» **EXERCISE BRIEF**: The records below need to be restated word for word.

=== Begin Enclosure ===

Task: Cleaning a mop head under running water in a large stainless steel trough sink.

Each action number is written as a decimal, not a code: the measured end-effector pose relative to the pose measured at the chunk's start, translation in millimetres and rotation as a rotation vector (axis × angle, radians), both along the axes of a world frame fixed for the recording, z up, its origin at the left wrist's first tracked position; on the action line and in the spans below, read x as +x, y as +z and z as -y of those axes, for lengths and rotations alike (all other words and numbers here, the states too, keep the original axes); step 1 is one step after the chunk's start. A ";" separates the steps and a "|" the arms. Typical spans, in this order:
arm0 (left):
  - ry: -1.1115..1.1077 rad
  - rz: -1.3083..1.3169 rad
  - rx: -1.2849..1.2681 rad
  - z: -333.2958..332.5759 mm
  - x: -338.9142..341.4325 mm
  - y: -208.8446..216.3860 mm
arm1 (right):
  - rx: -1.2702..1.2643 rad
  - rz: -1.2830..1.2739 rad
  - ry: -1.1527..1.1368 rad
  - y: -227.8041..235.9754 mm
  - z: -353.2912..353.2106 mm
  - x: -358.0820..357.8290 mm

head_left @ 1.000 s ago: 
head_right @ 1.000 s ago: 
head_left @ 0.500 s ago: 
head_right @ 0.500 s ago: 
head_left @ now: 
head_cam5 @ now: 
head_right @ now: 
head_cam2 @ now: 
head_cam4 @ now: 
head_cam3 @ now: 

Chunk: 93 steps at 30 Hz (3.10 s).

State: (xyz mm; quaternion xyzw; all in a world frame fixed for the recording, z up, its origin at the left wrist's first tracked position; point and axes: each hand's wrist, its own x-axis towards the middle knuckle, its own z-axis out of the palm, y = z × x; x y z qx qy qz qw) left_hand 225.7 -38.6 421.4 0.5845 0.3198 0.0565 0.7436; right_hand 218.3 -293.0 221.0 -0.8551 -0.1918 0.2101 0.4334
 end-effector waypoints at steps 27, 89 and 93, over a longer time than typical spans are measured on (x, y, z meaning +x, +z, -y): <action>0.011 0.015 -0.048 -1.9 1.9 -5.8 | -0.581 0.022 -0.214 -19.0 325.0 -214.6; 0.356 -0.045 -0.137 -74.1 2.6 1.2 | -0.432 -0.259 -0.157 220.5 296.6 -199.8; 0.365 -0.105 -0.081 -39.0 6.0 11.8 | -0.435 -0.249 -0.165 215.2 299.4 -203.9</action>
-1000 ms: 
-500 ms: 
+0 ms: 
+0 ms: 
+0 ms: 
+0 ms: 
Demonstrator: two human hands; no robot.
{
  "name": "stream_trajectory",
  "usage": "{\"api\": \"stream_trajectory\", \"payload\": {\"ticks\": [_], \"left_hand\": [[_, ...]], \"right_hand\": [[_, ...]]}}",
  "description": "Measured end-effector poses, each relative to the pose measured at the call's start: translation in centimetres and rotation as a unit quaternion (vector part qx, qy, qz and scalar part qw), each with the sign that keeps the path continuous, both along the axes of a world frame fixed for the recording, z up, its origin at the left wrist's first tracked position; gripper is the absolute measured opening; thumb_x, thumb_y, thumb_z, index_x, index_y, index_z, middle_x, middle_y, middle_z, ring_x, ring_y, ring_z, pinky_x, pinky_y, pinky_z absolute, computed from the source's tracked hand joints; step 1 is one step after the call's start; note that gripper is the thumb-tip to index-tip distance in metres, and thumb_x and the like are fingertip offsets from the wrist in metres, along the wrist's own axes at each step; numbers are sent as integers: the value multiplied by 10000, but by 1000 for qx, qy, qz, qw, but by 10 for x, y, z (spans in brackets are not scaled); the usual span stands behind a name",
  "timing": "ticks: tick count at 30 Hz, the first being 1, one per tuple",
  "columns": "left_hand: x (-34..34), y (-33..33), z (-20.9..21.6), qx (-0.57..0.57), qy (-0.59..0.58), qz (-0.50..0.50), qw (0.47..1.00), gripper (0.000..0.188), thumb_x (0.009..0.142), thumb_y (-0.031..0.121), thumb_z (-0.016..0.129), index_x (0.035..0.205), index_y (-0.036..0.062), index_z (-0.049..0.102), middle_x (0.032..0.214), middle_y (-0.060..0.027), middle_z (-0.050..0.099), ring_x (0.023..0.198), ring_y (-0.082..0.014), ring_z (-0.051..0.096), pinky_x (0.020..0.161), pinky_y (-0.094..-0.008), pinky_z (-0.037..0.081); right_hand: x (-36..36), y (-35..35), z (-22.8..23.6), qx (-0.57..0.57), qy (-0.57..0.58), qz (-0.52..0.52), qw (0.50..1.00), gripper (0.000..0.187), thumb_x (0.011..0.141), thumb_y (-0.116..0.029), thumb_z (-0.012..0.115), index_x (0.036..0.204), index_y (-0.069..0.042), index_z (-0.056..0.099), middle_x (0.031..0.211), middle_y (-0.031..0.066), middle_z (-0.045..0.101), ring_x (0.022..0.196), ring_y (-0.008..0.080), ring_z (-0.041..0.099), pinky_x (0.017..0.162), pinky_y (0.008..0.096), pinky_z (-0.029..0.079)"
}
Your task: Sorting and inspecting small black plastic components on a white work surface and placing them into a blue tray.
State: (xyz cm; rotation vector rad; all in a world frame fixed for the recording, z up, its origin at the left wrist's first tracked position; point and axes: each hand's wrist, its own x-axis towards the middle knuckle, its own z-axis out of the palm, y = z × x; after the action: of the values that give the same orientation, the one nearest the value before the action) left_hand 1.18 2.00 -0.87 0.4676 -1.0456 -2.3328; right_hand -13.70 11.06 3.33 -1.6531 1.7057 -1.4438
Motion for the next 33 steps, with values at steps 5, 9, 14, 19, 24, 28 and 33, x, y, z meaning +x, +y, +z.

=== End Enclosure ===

» **EXERCISE RESPONSE**:
Task: Cleaning a mop head under running water in a large stainless steel trough sink.

Each action number is written as a decimal, not a code: the measured end-effector pose relative to the pose measured at the chunk's start, translation in millimetres and rotation as a rotation vector (axis × angle, radians), both along the axes of a world frame fixed for the recording, z up, its origin at the left wrist's first tracked position; on the action line and in the spans below, read x as +x, y as +z and z as -y of those axes, for lengths and rotations alike (all other words and numbers here, the states too, keep the original axes); step 1 is one step after the chunk's start. A ";" separates the steps and a "|" the arms. Typical spans, in this order:
arm0 (left):
  - ry: -1.1115..1.1077 rad
  - rz: -1.3083..1.3169 rad
  - rx: -1.2849..1.2681 rad
  - z: -333.2958..332.5759 mm
  - x: -338.9142..341.4325 mm
  - y: -208.8446..216.3860 mm
arm1 (right):
  - rx: -1.2702..1.2643 rad
  - rz: -1.2830..1.2739 rad
  - ry: -1.1527..1.1368 rad
  - y: -227.8041..235.9754 mm
  - z: -353.2912..353.2106 mm
  - x: -358.0820..357.8290 mm

head_left @ 1.000 s ago: 
head_right @ 1.000 s ago: 
head_left @ 0.500 s ago: 
head_right @ 0.500 s ago: 
head_left @ now: 
head_cam5 @ now: 
head_right @ now: 
head_cam2 @ now: 
head_cam4 @ now: 
head_cam3 @ now: 

Chunk: 93 steps at 30 Hz (3.10 s).

State: (xyz mm; quaternion xyzw; all in a world frame fixed for the recording, z up, its origin at the left wrist's first tracked position; point and axes: each hand's wrist, its own x-axis towards the middle knuckle, its own z-axis out of the palm, y = z × x; x y z qx qy qz qw) left_hand 225.7 -38.6 421.4 0.5845 0.3198 0.0565 0.7436; right_hand 218.3 -293.0 221.0 -0.8551 -0.1918 0.2101 0.4334
 end-effector waypoints at steps 27, 89 and 93, over a longer time than typical spans are measured on (x, y, z meaning +x, +z, -y): <action>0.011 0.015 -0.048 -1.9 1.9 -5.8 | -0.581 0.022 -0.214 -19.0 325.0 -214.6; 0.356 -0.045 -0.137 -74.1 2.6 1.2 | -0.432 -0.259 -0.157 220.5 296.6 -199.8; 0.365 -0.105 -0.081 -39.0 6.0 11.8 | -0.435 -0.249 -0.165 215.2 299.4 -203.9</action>
-1000 ms: 
-500 ms: 
+0 ms: 
+0 ms: 
+0 ms: 
+0 ms: 
Demonstrator: two human hands; no robot.
{
  "name": "stream_trajectory",
  "usage": "{\"api\": \"stream_trajectory\", \"payload\": {\"ticks\": [_], \"left_hand\": [[_, ...]], \"right_hand\": [[_, ...]]}}",
  "description": "Measured end-effector poses, each relative to the pose measured at the call's start: translation in centimetres and rotation as a unit quaternion (vector part qx, qy, qz and scalar part qw), each with the sign that keeps the path continuous, both along the axes of a world frame fixed for the recording, z up, its origin at the left wrist's first tracked position; gripper is the absolute measured opening; thumb_x, thumb_y, thumb_z, index_x, index_y, index_z, middle_x, middle_y, middle_z, ring_x, ring_y, ring_z, pinky_x, pinky_y, pinky_z absolute, computed from the source's tracked hand joints; step 1 is one step after the call's start; note that gripper is the thumb-tip to index-tip distance in metres, and thumb_x and the like are fingertip offsets from the wrist in metres, along the wrist's own axes at each step; numbers are sent as integers: the value multiplied by 10000, but by 1000 for qx, qy, qz, qw, but by 10 for x, y, z (spans in brackets are not scaled); the usual span stands behind a name",
  "timing": "ticks: tick count at 30 Hz, the first being 1, one per tuple",
  "columns": "left_hand: x (-34..34), y (-33..33), z (-20.9..21.6), qx (-0.57..0.57), qy (-0.59..0.58), qz (-0.50..0.50), qw (0.47..1.00), gripper (0.000..0.188), thumb_x (0.009..0.142), thumb_y (-0.031..0.121), thumb_z (-0.016..0.129), index_x (0.035..0.205), index_y (-0.036..0.062), index_z (-0.049..0.102), middle_x (0.032..0.214), middle_y (-0.060..0.027), middle_z (-0.050..0.099), ring_x (0.023..0.198), ring_y (-0.082..0.014), ring_z (-0.051..0.096), pinky_x (0.020..0.161), pinky_y (-0.094..-0.008), pinky_z (-0.037..0.081); right_hand: x (-36..36), y (-35..35), z (-22.8..23.6), qx (-0.57..0.57), qy (-0.57..0.58), qz (-0.52..0.52), qw (0.50..1.00), gripper (0.000..0.187), thumb_x (0.011..0.141), thumb_y (-0.116..0.029), thumb_z (-0.012..0.115), index_x (0.036..0.204), index_y (-0.069..0.042), index_z (-0.056..0.099), middle_x (0.031..0.211), middle_y (-0.031..0.066), middle_z (-0.045..0.101), ring_x (0.022..0.196), ring_y (-0.008..0.080), ring_z (-0.041..0.099), pinky_x (0.017..0.162), pinky_y (0.008..0.096), pinky_z (-0.029..0.079)"
}
Your task: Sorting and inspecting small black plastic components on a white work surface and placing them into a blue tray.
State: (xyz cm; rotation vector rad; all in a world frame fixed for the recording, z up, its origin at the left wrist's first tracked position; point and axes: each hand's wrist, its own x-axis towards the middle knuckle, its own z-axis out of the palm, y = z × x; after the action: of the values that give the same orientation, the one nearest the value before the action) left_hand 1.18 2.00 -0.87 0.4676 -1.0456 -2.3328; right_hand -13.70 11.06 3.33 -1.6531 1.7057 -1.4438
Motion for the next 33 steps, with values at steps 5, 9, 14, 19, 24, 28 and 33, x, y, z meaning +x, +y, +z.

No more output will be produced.